## Exercise requirements
Only lines, not pictures: please repeat exactly the lines from the one with "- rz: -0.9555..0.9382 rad" through the end of the listing.

## Stored data
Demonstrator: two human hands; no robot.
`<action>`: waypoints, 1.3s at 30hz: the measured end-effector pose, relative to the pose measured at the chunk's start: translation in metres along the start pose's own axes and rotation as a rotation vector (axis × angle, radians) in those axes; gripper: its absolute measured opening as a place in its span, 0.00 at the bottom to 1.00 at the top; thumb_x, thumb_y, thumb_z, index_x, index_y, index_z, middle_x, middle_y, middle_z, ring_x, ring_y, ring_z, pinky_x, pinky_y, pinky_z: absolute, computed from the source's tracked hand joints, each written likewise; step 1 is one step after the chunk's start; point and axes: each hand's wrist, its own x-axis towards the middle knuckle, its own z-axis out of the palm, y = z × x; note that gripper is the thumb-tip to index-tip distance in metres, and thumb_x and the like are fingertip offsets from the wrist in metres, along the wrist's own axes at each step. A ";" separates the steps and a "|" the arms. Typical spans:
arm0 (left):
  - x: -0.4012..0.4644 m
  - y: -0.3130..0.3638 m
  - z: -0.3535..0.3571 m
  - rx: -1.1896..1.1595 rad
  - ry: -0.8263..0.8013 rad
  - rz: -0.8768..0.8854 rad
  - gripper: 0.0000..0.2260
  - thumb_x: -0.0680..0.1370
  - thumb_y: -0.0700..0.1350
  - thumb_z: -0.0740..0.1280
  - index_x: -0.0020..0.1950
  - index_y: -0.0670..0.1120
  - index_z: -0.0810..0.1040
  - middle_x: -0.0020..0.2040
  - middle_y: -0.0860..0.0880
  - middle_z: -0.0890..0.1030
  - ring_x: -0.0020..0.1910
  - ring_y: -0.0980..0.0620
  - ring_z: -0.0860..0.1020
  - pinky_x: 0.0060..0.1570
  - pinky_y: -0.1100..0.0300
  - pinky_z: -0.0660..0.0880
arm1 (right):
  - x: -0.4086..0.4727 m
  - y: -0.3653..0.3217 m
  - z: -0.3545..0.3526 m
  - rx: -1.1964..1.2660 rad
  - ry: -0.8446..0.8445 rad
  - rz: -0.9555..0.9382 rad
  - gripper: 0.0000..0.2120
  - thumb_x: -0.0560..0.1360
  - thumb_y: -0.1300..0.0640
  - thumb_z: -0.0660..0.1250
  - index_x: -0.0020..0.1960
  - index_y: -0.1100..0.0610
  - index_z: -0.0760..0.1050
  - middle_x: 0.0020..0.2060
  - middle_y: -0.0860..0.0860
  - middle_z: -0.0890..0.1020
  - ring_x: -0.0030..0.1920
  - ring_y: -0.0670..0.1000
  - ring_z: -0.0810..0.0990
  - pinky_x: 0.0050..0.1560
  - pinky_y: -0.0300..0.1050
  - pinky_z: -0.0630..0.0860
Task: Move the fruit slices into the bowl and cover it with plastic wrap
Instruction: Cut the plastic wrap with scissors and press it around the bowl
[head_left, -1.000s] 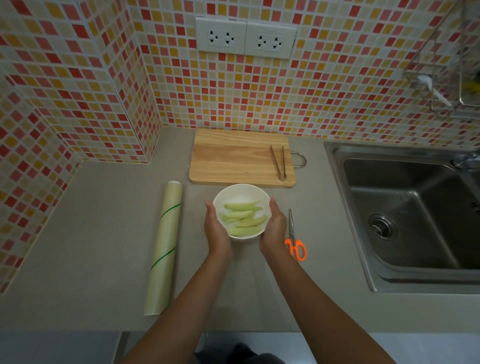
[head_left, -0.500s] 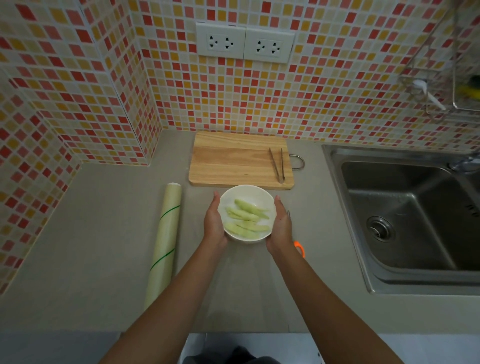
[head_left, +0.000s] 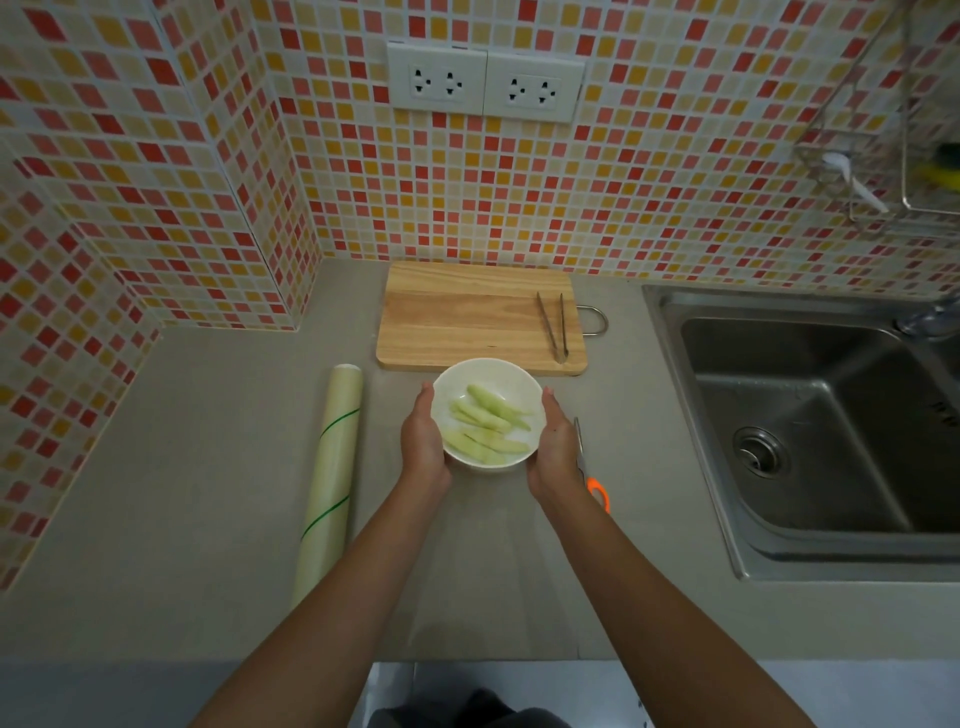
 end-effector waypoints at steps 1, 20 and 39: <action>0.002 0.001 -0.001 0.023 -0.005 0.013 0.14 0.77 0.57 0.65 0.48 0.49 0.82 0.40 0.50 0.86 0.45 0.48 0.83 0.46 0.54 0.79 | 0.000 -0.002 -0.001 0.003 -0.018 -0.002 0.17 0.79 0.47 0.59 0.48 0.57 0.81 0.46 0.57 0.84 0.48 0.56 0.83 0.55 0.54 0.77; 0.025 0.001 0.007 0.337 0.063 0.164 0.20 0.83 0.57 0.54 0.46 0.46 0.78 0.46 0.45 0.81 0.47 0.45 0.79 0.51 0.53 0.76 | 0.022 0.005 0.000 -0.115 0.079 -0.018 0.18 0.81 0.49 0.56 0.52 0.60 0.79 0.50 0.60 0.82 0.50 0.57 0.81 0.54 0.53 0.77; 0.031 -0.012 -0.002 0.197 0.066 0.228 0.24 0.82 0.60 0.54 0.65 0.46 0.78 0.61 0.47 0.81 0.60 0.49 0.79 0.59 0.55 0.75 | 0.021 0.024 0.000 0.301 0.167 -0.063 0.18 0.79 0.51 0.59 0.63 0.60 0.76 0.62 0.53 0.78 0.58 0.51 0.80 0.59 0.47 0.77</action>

## Expected answer
  - rz: -0.9555..0.9382 rad
  - gripper: 0.0000..0.2120
  - thumb_x: -0.0560..0.1360
  - thumb_y: -0.1300..0.0640
  - thumb_z: -0.0660..0.1250
  - index_x: -0.0020..0.1960
  - index_y: -0.1100..0.0610
  - index_z: -0.0760..0.1050
  - middle_x: 0.0020..0.2060
  - middle_y: -0.0860..0.0860
  - middle_z: -0.0890..0.1020
  - ring_x: -0.0030..0.1920
  - ring_y: -0.0670..0.1000
  - ring_z: -0.0810..0.0990
  - pinky_x: 0.0050..0.1560
  - pinky_y: -0.0300..0.1050
  - pinky_z: -0.0630..0.0860
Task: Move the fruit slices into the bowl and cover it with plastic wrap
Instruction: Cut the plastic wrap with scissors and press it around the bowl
[head_left, -1.000s] 
[head_left, -0.500s] 
[head_left, +0.000s] 
 end-effector waypoints at steps 1, 20 and 39: <action>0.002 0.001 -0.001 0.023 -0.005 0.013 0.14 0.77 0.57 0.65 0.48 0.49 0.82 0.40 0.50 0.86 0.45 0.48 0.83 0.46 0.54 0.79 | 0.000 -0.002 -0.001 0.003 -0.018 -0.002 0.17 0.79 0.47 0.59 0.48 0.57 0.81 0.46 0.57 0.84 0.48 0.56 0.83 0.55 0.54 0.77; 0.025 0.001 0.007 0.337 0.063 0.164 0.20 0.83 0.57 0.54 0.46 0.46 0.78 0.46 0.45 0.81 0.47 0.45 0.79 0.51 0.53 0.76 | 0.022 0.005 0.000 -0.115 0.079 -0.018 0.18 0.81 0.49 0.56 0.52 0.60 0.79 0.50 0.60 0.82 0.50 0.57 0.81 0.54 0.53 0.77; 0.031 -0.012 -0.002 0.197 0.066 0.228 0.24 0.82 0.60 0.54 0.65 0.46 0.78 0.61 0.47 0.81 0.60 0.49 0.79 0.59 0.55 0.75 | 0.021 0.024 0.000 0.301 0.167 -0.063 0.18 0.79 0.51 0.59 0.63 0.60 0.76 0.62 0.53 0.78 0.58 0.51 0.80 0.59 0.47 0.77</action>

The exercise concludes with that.